Department stores also serve as anchors for malls and draw traffic to other specialty stores. Even today many mall stores have clauses for reduced rent if anchors leave. In the recession of 2008, department stores were known for encouraging supply chain management and leadership, all in an environment where the product is simply too cheap. Retail bifurcated, with growth in luxury stores addressing the wealthy and an abundance of dollar stores for those with meager budgets, in a sense mirroring the U.S. economy where some are working two jobs at minimum wage and others are living off of passive income.

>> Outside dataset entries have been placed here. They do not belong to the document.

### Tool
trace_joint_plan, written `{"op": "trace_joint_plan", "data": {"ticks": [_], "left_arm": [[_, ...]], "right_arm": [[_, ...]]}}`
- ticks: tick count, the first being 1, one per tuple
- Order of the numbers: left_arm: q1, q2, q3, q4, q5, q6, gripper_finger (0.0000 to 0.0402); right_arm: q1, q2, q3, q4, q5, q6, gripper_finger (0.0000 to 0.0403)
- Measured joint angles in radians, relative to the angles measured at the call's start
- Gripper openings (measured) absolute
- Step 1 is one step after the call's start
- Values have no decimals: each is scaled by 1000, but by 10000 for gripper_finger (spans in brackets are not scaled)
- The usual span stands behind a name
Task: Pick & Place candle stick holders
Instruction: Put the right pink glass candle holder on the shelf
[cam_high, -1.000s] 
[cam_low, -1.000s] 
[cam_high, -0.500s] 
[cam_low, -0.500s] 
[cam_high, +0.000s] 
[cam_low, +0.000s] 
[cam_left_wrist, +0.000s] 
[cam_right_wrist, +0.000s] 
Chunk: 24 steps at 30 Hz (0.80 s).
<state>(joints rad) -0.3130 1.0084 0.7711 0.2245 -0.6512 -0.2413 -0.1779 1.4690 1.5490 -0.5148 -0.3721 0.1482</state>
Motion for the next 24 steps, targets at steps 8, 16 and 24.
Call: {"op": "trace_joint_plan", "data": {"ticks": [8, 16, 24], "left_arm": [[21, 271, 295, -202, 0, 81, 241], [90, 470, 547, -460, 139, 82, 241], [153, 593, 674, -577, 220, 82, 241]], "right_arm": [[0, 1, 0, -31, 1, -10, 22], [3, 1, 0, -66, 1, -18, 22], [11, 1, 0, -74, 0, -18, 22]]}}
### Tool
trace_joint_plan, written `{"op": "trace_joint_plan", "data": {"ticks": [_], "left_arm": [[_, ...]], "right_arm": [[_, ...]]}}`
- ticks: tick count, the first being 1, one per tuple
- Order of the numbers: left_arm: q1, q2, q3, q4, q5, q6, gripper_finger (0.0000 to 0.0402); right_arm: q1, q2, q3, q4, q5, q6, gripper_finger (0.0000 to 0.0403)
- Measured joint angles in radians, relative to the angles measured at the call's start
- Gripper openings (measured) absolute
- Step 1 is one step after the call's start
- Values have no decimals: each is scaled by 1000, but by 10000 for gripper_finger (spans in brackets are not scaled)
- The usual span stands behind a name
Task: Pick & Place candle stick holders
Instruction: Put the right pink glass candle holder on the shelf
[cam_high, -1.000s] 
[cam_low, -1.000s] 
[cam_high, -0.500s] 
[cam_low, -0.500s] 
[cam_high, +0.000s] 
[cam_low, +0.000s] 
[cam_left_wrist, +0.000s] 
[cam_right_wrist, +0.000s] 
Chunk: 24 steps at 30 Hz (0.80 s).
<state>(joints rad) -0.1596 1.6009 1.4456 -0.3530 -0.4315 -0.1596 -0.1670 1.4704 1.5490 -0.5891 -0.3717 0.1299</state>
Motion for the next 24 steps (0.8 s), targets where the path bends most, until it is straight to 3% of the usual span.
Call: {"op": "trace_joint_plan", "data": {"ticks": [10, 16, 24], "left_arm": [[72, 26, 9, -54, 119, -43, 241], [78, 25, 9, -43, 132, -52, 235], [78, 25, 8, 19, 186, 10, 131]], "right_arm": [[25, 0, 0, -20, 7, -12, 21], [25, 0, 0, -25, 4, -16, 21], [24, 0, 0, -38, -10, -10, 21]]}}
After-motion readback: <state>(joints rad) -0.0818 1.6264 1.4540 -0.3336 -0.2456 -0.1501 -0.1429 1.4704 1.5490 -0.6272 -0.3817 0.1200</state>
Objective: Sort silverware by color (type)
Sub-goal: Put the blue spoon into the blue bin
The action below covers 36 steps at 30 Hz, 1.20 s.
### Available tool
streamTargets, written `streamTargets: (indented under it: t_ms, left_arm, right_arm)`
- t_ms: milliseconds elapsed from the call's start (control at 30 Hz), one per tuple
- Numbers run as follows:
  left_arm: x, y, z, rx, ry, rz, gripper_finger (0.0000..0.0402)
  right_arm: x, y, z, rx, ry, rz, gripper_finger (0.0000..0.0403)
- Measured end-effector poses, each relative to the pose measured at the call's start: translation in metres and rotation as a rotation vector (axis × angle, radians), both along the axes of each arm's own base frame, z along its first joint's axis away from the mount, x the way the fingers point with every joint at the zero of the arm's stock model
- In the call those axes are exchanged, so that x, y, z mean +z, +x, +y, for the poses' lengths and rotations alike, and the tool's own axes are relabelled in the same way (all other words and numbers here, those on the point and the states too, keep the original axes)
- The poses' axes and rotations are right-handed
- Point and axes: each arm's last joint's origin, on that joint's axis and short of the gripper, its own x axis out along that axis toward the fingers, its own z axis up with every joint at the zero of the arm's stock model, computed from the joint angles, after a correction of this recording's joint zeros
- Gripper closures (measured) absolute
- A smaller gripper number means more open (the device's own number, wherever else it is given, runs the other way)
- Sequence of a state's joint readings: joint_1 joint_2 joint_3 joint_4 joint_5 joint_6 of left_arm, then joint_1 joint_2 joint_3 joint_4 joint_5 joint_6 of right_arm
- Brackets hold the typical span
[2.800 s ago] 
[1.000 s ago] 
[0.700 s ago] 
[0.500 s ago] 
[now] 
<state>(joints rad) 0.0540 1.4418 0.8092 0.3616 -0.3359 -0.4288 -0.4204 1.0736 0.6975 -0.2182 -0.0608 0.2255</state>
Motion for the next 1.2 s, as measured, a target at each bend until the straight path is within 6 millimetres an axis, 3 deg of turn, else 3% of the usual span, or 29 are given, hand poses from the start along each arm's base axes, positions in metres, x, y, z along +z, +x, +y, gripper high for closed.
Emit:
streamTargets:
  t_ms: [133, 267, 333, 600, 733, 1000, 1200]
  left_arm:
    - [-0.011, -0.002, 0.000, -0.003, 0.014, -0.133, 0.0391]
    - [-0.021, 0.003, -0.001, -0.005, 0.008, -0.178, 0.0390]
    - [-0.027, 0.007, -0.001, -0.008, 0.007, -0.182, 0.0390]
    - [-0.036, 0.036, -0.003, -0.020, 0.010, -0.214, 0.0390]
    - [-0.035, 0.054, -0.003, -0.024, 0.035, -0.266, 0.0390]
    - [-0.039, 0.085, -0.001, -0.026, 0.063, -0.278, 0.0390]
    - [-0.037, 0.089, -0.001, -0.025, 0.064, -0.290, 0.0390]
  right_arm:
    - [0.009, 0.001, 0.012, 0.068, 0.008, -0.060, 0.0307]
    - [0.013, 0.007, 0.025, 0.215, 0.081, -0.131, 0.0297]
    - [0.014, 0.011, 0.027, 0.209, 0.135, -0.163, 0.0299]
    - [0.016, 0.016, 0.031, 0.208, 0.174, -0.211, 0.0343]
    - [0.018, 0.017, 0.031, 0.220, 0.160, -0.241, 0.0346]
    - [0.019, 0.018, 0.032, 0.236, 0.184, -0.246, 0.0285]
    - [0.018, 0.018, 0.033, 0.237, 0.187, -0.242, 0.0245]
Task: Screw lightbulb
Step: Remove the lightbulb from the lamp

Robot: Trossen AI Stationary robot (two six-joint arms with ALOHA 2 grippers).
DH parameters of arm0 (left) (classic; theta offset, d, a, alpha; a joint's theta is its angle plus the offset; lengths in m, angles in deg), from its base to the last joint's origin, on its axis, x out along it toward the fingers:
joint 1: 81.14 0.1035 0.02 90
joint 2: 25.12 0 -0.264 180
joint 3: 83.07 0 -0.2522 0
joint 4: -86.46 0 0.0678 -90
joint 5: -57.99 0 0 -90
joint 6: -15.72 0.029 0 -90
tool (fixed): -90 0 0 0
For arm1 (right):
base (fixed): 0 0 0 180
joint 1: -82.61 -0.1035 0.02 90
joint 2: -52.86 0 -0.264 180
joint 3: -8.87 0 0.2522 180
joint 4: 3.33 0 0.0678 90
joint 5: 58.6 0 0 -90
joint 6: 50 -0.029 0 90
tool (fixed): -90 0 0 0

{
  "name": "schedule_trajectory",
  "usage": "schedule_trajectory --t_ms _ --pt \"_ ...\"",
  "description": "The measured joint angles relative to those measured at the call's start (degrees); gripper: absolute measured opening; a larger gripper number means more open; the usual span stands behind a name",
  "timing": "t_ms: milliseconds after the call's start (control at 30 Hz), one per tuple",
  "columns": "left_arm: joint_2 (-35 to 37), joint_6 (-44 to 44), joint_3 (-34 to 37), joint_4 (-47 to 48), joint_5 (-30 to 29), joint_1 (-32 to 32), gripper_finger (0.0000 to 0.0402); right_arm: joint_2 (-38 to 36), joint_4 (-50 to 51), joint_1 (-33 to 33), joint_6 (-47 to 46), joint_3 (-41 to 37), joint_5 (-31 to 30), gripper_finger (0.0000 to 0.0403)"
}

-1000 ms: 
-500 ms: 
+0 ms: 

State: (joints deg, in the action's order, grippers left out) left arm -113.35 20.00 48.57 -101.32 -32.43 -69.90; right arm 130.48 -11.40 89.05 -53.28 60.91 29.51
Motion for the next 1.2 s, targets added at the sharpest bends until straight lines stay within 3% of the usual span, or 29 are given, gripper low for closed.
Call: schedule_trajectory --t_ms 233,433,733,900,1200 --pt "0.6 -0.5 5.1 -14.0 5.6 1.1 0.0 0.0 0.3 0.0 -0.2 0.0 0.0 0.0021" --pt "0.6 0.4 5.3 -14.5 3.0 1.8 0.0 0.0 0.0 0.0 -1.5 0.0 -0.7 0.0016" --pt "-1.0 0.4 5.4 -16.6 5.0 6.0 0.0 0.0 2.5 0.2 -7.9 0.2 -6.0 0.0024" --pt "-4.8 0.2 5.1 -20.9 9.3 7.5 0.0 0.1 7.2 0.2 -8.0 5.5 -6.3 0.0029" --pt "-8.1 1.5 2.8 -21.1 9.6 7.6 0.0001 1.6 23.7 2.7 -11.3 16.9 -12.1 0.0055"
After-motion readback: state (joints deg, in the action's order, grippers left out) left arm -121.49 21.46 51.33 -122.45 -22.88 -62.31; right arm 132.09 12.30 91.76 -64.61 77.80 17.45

All of this stress has taken the joy and the room for joy out of shopping and has opened the door for greater on line penetration from sources with even more problematic and undesirable business models. Does it really make sense to have individuals shop clearance at Macy’s and resell it online through Amazon? These are activities and businesses most typically associated with underdeveloped nations. These activities account for many “new businesses” in America today. It is a vicious cycle. A cohesive federal plan to limit the number of apparel imports and an explicit effort to bring back the U.S. apparel market may be required to save department stores.
They say in International Trade you pick up the values of your trading partners. I have observed throughout my career that Europeans in general are slow to develop relationships and want partners and the business to be good for both parties in the long term. Business with the East, and especially China has been more transaction based. China is a communist country with a planned and subsidized economy. The United States has benefited from Catholic Social teachings serving as underlying principles, notably: the dignity of man, the greater good, subsidiarity, and solidarity. Fair trade matters. Paying the right price, not just the lowest price matters. Bringing us back to this equilibrium takes courage, leadership and a national vision that enforces fair trade and just business practices.
I believe this can happen. There are some department store Executives going without salary to try to make this happen. Now is the time to think, pray, and strive to preserve what is important.